The temperature response of the MTY-related dye A15 (structure shown in S1 Fig) inside cells was previously shown to be only approximately 10% that of the temperature response of MTY itself [1]. Thus, it provides a useful control as to whether the drop in fluorescence of MTY observed in response to the activation of mitochondrial respiration is due to the previously demonstrated temperature-responsiveness of MTY, or to some other property of this family of dyes. As shown here, when cells were loaded with A15 instead of MTY and respiration was activated by oxygenation of the medium, the fluorescence changes were very different from those observed with MTY itself. Whereas MTY fluorescence showed a reversible decrease in response to respiratory activation (Fig 1C), A15 fluorescence initially showed an increase, subsequently stabilizing and drifting slightly downwards as oxygen consumption declined. Of note, the photomultiplier tension determined by the fluorimeter to result in an initial 50% fluorescent signal (condition of Fig 1C) was 650 mV with A15 (about 500 mM for MTY). This difference renders hazardous a quantitative comparison between the recorded signals with the two probes. Nevertheless, the opposite behavior of A15 is consistent with the fluorescence changes of MTY, reflecting the specific properties of the latter as a temperature sensor. HEK, human embryonic kidney; MTY, MitoThermo Yellow.

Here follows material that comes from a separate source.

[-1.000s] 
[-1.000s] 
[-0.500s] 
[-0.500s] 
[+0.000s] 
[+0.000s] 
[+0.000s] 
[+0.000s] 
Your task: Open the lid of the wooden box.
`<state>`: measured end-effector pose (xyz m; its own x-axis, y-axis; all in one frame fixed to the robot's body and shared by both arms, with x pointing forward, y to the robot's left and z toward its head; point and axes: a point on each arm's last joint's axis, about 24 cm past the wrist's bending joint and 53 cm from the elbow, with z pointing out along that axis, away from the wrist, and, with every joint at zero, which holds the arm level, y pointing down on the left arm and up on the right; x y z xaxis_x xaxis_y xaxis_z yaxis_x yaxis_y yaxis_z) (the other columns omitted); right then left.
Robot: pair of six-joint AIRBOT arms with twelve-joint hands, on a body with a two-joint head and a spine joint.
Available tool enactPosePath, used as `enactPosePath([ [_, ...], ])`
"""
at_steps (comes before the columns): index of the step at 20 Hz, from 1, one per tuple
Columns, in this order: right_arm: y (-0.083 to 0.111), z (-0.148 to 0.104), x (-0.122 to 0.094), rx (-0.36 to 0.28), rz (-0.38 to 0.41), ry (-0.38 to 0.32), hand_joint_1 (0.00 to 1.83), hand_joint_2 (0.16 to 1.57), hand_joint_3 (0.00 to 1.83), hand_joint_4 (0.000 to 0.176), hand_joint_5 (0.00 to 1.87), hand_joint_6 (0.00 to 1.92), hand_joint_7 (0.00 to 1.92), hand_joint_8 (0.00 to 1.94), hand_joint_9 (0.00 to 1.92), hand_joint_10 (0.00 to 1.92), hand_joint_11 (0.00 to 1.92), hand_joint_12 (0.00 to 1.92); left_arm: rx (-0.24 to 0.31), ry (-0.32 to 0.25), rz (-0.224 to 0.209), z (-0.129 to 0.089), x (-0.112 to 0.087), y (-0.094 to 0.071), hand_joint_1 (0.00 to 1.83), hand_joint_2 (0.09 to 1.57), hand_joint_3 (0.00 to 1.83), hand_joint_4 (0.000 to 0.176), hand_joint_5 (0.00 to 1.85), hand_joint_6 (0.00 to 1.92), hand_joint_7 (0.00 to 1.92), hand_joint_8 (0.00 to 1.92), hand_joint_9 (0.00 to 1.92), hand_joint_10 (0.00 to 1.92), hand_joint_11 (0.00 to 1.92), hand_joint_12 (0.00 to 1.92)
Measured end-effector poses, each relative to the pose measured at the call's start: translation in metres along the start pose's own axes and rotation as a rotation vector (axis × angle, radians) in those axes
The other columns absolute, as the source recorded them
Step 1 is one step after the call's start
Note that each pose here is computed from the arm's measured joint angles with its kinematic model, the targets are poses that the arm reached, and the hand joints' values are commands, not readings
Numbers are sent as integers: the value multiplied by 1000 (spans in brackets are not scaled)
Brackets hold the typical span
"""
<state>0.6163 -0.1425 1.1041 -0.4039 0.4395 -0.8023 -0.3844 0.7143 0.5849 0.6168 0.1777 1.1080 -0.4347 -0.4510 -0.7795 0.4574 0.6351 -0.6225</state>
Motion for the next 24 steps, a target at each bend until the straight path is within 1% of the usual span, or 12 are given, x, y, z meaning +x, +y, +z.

S1 Data. The measured values that were used as underlying data to calculate means and standard deviation in Figs 1Bb, 1Ea, 1Da, 1Db and 3A and inset, Figs 3D, 4A, 4B, 4C, 4D and 4E.


S2 Data. The measured values that were used as underlying data to calculate means and standard deviation in the S2A, S2B, S4Ba, S4Bb and S5 Figs.


S1 Text. A quantitative estimation of the heat releases by a functional respiratory chain based on the substrate consumption per minute and milligram protein.